_Exercise objective:_ From the entries provided below, copy each line that contains the word "Find".
# # # # #
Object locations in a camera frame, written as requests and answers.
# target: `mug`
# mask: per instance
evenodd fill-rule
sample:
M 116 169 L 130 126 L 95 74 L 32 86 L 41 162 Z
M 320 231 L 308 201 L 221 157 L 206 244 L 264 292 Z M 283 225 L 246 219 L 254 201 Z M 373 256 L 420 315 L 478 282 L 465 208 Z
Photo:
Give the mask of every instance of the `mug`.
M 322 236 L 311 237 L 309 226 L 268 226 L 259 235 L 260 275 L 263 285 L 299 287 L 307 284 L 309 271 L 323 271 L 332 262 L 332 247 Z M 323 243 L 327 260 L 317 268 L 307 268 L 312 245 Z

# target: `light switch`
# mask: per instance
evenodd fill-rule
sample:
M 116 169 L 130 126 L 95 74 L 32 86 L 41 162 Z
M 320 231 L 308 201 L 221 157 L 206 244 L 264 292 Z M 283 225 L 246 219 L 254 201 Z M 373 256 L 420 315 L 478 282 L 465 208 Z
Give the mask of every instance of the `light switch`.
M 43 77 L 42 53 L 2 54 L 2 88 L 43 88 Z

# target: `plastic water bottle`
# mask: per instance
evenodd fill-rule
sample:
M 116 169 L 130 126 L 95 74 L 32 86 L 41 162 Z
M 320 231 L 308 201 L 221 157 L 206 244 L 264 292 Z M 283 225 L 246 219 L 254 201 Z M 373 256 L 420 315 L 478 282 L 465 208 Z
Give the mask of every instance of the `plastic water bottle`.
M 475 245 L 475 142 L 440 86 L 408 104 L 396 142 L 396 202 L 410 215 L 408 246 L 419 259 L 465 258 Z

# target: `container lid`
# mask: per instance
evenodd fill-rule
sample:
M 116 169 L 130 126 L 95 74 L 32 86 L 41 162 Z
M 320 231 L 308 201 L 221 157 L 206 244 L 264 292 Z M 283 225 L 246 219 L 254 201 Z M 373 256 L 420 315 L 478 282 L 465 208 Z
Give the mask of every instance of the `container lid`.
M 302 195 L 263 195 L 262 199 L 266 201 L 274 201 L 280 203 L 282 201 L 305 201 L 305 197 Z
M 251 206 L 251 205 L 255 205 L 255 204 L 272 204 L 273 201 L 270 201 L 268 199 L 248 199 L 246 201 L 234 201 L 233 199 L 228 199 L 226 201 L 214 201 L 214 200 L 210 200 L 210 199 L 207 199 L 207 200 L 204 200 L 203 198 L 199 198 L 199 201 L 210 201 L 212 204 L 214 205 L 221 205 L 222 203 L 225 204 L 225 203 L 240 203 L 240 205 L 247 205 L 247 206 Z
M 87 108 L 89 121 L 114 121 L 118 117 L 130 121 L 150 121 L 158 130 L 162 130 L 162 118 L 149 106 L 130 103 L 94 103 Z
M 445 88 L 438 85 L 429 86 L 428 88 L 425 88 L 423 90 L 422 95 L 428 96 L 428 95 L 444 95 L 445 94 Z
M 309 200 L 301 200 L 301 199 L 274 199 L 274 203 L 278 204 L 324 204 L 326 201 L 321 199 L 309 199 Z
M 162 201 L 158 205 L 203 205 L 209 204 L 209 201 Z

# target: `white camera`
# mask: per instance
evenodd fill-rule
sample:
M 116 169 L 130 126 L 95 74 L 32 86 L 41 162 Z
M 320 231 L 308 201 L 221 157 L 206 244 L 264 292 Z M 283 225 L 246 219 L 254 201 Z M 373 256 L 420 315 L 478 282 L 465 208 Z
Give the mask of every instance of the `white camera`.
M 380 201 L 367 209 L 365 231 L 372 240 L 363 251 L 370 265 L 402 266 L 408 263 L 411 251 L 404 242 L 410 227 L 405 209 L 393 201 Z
# # # # #
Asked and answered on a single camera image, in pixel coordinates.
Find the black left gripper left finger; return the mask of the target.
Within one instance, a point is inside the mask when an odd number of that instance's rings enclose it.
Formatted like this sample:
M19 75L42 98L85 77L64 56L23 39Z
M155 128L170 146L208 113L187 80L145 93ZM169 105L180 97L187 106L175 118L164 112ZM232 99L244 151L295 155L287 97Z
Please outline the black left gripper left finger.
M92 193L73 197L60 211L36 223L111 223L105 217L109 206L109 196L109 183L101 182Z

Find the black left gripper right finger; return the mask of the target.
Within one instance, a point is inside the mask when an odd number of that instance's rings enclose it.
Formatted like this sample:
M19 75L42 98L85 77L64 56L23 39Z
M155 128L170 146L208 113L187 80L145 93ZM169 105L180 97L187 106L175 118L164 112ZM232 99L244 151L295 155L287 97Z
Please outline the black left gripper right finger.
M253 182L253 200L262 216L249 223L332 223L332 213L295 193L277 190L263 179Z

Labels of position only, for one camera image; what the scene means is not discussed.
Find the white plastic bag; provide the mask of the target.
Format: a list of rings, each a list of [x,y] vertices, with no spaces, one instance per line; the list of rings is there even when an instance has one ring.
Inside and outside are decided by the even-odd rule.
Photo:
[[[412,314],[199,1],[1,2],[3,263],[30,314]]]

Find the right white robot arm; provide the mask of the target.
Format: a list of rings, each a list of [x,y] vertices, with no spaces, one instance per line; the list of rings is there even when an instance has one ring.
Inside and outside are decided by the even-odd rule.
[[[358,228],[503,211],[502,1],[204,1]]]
# # # # #
_Solution for this exercise:_
Find the black left gripper left finger; return the mask of the target.
Find the black left gripper right finger; return the mask of the target.
Find the white plastic bag; provide the mask of the target.
Find the right white robot arm; provide the mask of the target.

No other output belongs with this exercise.